Le sport constitue un outil de socialisation de premier plan et participe au dynamisme de la vie locale . Soutenu par la vivacité du tissu associatif et une structure fédérale originale en Europe, il contribue également à l'emploi et comporte à cet égard un ensemble de dispositions spécifiques, en partie pérennisées dans le projet de loi de finances pour 2003.

A. LA PROMOTION DE LA PRATIQUE SPORTIVE AU SEIN DE LA POPULATION GLOBALE ET DE PUBLICS SPECIFIQUES

Les moyens mobilisés au titre du soutien aux pratiques sportives dans le budget du ministère s'élèvent à 224 millions d'euros dans le projet de loi de finances pour 2003, auxquels s'ajoutent les 129 millions d'euros de crédits du chapitre 3 du FNDS (développement du sport de masse), dont les deux tiers sont versés aux clubs au titre de la part régionale.

1. La pratique du sport au sein de la population française

Une étude du ministère de juin 2001 indiquait qu'environ 36 millions de français âgés de 15 à 75 ans déclarent pratiquer des activités physiques au moins une fois dans l'année . Parmi eux, 26 millions font du sport au moins une fois par semaine et plus de la moitié des 10 millions d'adhérents aux associations et clubs sportifs participent à des compétitions, officielles ou non. On recensait en 2000 14, 39 millions de licences, dont 33% de licences féminines, réparties entre 173 294 clubs.

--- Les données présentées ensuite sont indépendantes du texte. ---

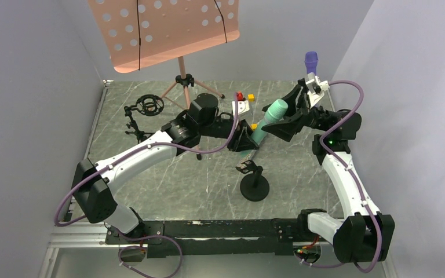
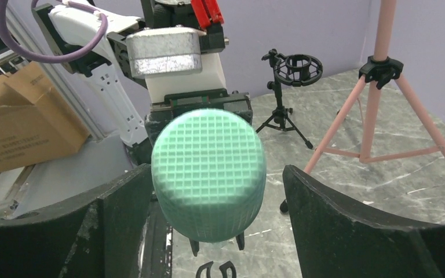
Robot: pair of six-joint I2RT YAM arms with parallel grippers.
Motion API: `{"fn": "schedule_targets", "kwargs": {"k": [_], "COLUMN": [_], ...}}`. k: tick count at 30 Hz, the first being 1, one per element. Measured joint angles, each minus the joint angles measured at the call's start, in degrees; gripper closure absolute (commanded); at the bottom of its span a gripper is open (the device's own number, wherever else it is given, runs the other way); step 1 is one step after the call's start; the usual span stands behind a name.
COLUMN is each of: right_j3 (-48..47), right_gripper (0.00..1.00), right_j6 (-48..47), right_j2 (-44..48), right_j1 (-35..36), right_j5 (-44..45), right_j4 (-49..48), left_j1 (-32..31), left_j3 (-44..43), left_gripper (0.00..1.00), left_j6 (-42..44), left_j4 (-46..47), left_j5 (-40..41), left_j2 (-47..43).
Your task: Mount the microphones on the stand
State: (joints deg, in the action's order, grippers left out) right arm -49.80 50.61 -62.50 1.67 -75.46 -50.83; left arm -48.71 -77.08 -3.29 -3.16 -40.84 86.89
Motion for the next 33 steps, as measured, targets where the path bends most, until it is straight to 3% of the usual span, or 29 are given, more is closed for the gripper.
{"fn": "schedule_targets", "kwargs": {"k": [23, 28, 33], "right_j3": [-3.56, -3.67, -4.5], "right_gripper": [0.16, 0.08, 0.1], "right_j6": [0.76, 0.92, 3.08], "right_j2": [-0.17, -0.74, -2.05], "right_j1": [-0.9, -0.9, -0.9], "right_j5": [-1.31, -1.14, -1.01], "right_j4": [3.96, 5.42, 4.72], "left_j1": [1.27, 1.27, 1.27], "left_j3": [-4.24, -4.55, -4.66], "left_gripper": [0.9, 0.9, 0.9], "left_j6": [5.66, 6.16, 6.95], "left_j4": [-10.29, -11.74, -12.94], "left_j5": [-2.62, -3.15, -3.89], "left_j2": [0.0, 0.0, 0.28]}}
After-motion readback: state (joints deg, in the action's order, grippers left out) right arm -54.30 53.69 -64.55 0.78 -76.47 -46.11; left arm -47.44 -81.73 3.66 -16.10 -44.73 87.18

Les fédérations les plus importantes en termes d'effectifs sont les fédérations françaises de football (2,14 millions) et de tennis (1,06 million), l'Union nationale du sport scolaire (0,86 million), l'Union sportive de l'enseignement du premier degré (0,84 million) et la fédération française de judo (0,56 million).

La France ne figure pas en tête des pays européens pour la pratique sportive . Le taux de pratique des 18 ans et plus (au moins une fois par mois) en 1997 était ainsi de 81% en Suède, de 69% au Royaume Uni, de 56% en Allemagne, de 43% en France et de 41% en Italie.

2. Le « coupon sport » à destination des milieux modestes

Le ministère a initié en 2000 et développé un dispositif d'aide intitulé « coupon sport » qui répond à une double préoccupation :

- abaisser le coût de la pratique sportive pour les jeunes âgés de 10 à 18 ans dont les familles disposent de ressources modestes et sont attributaires de l'allocation de rentrée scolaire ;

- inciter les associations à faire un effort d'ouverture vers les jeunes en leur proposant des activités de découverte ou des activités compétitives dans un cadre plus souple que celui de la pratique traditionnelle.

Ce dispositif, doté d'un montant de 6  millions d'euros en 2000, s'est révélé très attractif puisque 500 000 coupons ont été distribués à plus de 250 000 jeunes (mais la moitié âgés de 10 à 13 ans), pour une population cible estimée à plus de 1,5 million de personnes. Le montant total a été porté 7,62 millions d'euros en 2001 puis 8,38 millions d'euros en 2002, et reconduit pour un montant identique en 2003, ce qui devrait permettre de répondre aux besoins exprimés par les services déconcentrés et de satisfaire les demandes de près de 275.000 jeunes. En 2002, le dispositif a été davantage ouvert aux handicapés. Il a aujourd'hui été repris par de nombreux organismes et collectivités publiques et se développe largement au bénéfice des jeunes et du sport organisé. Une évaluation du dispositif est prévue en 2003 pour optimiser son efficacité.